While most of Love’s smack-talking results in bad press, a tweet she sent in 2010 resulted in something even more serious: Love’s former lawyer brought a libel case against the smeared-lipstick siren.
San Diego lawyer Rhonda J. Holmes, who represented Love in 2008 and 2009, filed suit after Love accused her of taking a bribe on Twitter. Before their falling out, Holmes was helping Love with a fraud case.
The exact wording of Love’s (now deleted) tweet:
I was fucking devestated [sic] when Rhonda J Holmes esq of San Diego was bought off. I've been hiring and firing lawyers to help me with this.
The tweet was up for around an hour before it was deleted, but that hour was enough to make Holmes worry about her reputation being sullied.
This case makes Courtney Love the first person to defend herself in a Twitter libel suit; while other complaints have been filed, this is the first to go to trial and may end up setting an important precedent when it comes to defamation suits based on the popular micro-blogging platform.
While this is the first “Twibel” lawsuit to go to trial, it’s actually not even the first “Twibel” suit for Love. In 2009, she paid $430,000 to settle a suit made by a Dawn Simorangkir, a fashion designer Love had disparaged in tweets and on her MySpace page. Love had called Simorangkir, among other things, an “asswipe nasty lying hosebag thief” and “drug-pushing prostitute with a history of assault and battery who lost custody of her own child,” so in that case the defamation charges were a little more straightforward.

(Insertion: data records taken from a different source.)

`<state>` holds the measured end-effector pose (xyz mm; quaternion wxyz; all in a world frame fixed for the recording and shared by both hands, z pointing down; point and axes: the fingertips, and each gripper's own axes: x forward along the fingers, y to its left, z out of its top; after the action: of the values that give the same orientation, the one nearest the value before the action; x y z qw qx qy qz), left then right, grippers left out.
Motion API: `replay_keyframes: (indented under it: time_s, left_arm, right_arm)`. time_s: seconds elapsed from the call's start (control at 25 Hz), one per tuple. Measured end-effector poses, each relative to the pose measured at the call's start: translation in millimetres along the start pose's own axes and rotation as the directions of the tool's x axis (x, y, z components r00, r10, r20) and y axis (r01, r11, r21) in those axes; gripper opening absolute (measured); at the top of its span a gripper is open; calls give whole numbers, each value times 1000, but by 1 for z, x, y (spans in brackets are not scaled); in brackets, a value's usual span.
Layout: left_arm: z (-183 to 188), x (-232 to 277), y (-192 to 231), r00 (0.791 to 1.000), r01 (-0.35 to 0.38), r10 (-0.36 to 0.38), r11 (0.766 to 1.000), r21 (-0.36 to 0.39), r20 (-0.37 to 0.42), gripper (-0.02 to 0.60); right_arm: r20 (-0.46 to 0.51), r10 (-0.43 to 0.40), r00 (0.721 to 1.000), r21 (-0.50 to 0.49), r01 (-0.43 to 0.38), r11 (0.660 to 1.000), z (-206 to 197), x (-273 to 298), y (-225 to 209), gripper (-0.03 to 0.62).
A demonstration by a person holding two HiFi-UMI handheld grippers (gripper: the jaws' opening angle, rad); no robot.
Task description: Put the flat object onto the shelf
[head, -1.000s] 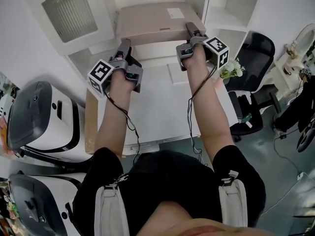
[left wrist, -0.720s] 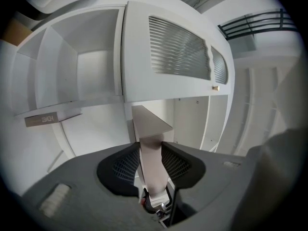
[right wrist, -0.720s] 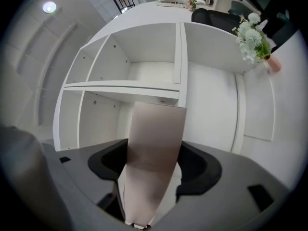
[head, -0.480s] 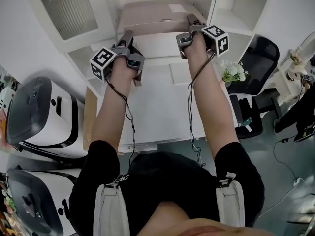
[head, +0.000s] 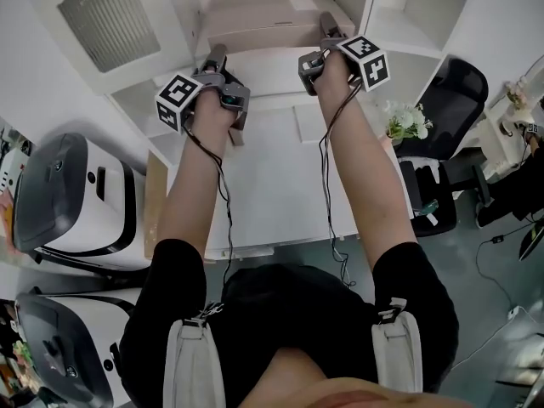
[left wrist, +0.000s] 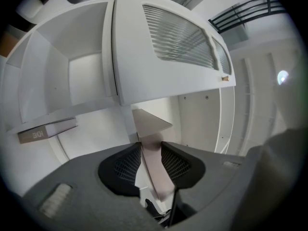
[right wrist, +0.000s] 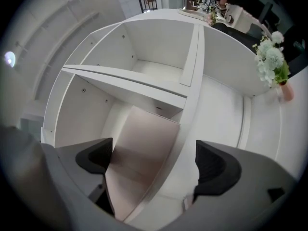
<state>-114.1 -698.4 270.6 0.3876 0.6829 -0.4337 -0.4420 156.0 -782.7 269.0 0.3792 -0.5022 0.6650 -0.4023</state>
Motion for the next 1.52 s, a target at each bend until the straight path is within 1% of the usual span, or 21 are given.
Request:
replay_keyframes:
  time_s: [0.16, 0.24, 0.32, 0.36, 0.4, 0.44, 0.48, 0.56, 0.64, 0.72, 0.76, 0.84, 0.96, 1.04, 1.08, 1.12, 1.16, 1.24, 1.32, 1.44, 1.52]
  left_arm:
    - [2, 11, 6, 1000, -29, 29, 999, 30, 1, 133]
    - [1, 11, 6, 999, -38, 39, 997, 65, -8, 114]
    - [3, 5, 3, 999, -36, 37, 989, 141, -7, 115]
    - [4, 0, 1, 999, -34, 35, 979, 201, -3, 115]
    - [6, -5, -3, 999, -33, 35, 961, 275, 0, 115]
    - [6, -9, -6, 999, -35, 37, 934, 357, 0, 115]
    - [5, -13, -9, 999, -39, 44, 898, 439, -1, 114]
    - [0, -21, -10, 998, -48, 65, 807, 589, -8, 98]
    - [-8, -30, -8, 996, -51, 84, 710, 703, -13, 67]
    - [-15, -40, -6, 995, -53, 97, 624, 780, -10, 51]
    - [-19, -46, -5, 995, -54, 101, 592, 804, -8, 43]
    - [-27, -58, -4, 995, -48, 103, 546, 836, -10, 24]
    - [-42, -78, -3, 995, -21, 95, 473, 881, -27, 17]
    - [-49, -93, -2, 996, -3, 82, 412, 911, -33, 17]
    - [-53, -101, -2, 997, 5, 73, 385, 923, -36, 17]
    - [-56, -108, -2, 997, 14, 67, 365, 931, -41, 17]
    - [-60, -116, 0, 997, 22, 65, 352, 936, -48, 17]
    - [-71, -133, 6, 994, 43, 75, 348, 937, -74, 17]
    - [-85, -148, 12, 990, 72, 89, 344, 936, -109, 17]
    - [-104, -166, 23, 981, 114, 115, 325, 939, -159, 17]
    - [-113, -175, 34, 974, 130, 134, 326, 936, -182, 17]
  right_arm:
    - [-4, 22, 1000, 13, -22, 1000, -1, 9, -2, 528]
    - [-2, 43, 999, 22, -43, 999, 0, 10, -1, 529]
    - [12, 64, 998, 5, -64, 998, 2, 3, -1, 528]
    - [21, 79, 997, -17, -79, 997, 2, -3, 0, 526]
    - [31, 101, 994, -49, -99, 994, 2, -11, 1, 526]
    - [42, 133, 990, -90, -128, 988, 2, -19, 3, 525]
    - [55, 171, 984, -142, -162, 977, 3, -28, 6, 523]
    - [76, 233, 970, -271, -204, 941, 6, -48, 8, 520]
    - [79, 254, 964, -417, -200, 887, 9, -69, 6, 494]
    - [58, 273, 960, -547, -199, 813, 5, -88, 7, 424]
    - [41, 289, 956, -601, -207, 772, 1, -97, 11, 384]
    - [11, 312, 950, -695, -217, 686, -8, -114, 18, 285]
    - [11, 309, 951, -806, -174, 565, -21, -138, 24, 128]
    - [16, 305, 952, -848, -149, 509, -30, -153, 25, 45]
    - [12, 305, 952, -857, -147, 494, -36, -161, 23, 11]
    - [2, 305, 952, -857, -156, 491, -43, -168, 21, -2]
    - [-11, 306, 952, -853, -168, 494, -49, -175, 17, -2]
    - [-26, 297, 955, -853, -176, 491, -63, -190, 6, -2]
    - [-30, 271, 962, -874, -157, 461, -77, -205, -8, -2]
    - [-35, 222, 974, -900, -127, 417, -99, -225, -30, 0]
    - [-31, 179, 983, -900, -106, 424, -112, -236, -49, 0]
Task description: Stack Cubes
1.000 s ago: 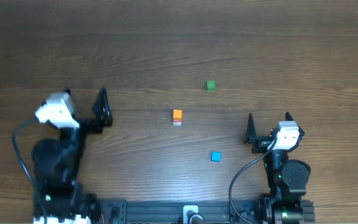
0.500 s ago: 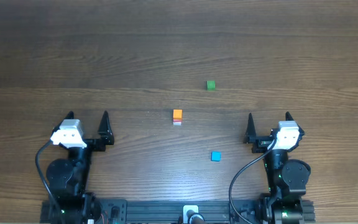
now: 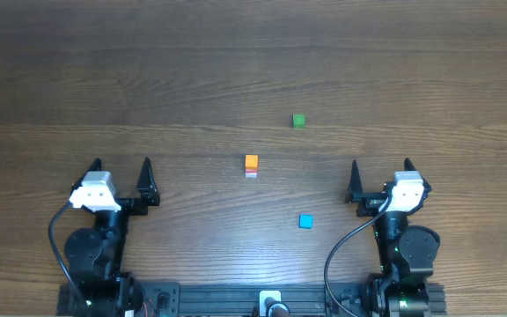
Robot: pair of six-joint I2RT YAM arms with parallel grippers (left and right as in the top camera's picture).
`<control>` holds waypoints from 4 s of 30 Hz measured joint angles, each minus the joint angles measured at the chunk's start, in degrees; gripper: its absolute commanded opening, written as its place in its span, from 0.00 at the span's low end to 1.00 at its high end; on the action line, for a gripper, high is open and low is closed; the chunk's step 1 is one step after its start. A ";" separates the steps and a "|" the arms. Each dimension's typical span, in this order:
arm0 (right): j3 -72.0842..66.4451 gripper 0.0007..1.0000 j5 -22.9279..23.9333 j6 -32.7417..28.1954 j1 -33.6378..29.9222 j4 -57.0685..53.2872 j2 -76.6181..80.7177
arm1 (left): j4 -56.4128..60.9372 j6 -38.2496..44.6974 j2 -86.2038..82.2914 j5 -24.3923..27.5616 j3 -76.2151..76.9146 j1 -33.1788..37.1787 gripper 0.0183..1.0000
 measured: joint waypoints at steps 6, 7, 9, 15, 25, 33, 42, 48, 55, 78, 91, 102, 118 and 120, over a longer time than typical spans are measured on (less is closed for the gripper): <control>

While Love settled up in the initial case against her, she went in guns blazing this time around, and it worked. Holmes needed to prove that Love intended for the tweet to be public, which is where her case went off the track. Love’s lawyers successfully argued that the hard-living musician had meant to send the offending statement in a Direct Message, and that Love quickly deleted the tweet after she realized she’d sent it out publicly. “I’m sort of a computer retard," Love explained to the jury.
With Love’s offending tweet up for such a short time before she deleted it, her lawyers’ argument seemed entirely plausible. It took the jury just three hours to determine that Love’s tweet was not defamatory.

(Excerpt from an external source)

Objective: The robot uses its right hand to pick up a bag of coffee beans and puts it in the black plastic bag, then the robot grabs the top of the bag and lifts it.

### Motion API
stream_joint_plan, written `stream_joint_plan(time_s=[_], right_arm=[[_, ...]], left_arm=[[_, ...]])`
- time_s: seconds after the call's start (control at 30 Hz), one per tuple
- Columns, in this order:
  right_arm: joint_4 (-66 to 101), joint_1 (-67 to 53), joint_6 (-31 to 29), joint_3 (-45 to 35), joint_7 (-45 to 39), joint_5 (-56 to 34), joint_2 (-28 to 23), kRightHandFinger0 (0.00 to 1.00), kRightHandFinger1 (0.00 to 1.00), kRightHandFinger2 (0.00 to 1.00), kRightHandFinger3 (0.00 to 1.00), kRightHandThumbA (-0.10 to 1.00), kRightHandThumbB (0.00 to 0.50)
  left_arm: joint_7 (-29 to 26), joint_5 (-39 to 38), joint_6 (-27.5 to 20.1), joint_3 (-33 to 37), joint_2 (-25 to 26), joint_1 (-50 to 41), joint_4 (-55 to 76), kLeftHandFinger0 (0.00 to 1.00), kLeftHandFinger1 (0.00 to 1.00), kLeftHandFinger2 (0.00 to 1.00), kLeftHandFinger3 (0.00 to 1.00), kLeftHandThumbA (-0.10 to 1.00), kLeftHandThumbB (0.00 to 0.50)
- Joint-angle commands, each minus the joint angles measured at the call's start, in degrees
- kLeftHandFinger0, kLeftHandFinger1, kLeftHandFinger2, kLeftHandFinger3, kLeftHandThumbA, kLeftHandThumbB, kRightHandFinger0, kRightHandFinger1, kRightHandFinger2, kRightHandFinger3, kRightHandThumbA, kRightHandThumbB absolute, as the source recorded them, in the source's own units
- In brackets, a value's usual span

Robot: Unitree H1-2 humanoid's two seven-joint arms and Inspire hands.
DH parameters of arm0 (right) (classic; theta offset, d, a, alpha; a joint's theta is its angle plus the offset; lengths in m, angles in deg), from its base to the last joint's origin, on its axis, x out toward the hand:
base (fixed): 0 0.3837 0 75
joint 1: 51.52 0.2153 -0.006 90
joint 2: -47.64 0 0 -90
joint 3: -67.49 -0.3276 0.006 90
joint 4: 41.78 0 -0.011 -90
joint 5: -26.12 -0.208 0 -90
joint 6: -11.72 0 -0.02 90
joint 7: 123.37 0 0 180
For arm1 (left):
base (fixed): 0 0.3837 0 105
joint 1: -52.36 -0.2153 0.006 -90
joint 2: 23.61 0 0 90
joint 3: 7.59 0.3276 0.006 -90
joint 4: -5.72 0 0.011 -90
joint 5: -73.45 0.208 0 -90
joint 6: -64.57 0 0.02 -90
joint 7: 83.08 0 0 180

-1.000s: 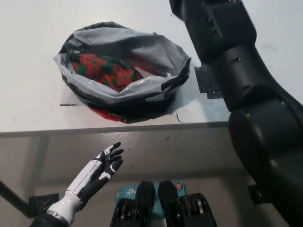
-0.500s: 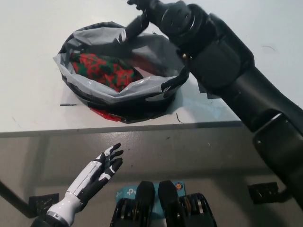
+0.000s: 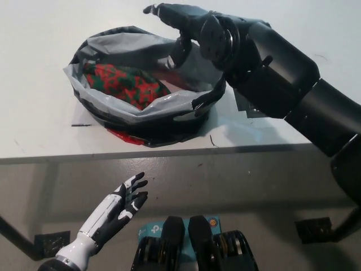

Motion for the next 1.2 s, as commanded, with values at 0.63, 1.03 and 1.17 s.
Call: stream_joint_plan(time_s=[0.63,1.03,1.17], right_arm=[[-6.72,1.73,0.23,-3.75,-2.91,9.64,-0.67,1.00,1.00,1.00,1.00,0.84,0.500],[-11.86,0.74,-0.62,-5.88,-4.92,8.18,1.60,1.00,1.00,1.00,1.00,0.82,0.500],[-13.24,0.05,-1.13,-6.39,-5.53,8.10,2.41,1.00,1.00,1.00,1.00,0.80,0.500]], left_arm=[[0.35,1.46,-2.78,0.12,0.79,0.37,1.66,0.92,0.89,1.00,1.00,0.85,0.156],[0.52,1.93,-2.69,0.15,0.96,0.86,1.65,0.91,0.89,1.00,1.00,0.82,0.142],[0.83,1.84,-2.51,0.23,1.11,1.05,1.89,0.90,0.88,1.00,1.00,0.82,0.150]])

Holmes sought $8 million in damages. While she lost the trial, Holmes’ lawyer Mitchell Langberg said the attorney was happy that her reputation had been restored. “At the end of the day, her biggest asset in life is her reputation," Langberg told reporters. "That she got back today." I’m not entirely sure that’s true—Holmes will forever be known as the lady who lost against Courtney Love now, after all—but I guess it’s good she’s looking on the bright side.